Task instructions
Copy exactly the stretch of data below from the line with "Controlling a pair" through the line with "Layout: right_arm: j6", including both of those lines.

Data shown
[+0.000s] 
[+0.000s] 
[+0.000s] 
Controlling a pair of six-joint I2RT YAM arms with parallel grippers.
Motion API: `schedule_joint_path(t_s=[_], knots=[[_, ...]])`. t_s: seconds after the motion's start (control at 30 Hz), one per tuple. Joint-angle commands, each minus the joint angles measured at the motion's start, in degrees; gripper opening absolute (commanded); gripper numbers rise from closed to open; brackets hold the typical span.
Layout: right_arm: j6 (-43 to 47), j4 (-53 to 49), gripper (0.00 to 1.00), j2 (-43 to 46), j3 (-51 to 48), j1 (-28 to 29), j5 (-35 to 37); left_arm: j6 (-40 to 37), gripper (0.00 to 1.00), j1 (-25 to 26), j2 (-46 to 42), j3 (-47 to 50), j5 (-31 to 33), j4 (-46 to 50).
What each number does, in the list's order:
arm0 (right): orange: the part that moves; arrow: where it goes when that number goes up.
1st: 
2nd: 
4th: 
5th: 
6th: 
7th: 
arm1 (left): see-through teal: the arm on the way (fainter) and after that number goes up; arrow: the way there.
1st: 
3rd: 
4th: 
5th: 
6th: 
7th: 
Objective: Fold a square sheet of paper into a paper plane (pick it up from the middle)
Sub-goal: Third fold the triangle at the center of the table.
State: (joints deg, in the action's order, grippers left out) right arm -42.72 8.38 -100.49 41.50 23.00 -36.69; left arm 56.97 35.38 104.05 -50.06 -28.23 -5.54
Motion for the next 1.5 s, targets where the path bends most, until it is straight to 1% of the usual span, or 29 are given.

Output for this task
Controlling a pair of six-joint I2RT YAM arms with parallel grippers.
Motion API: `schedule_joint_path(t_s=[_], knots=[[_, ...]])`. t_s: seconds after the motion's start (control at 30 Hz), one per tuple. Joint-angle commands, each minus the joint angles measured at the motion's start, in degrees; gripper opening absolute (commanded); gripper numbers rise from closed to open; brackets hold the typical span.
Layout: right_arm: j6 (-43 to 47), j4 (-53 to 49), gripper (0.00 to 1.00), j2 (-43 to 46), j3 (-51 to 48), j1 (-28 to 29), j5 (-35 to 37); left_arm: j6 (-40 to 37), gripper (0.00 to 1.00), j1 (-25 to 26), j2 (-46 to 42), j3 (-47 to 50), j5 (-31 to 33), j4 (-46 to 50).

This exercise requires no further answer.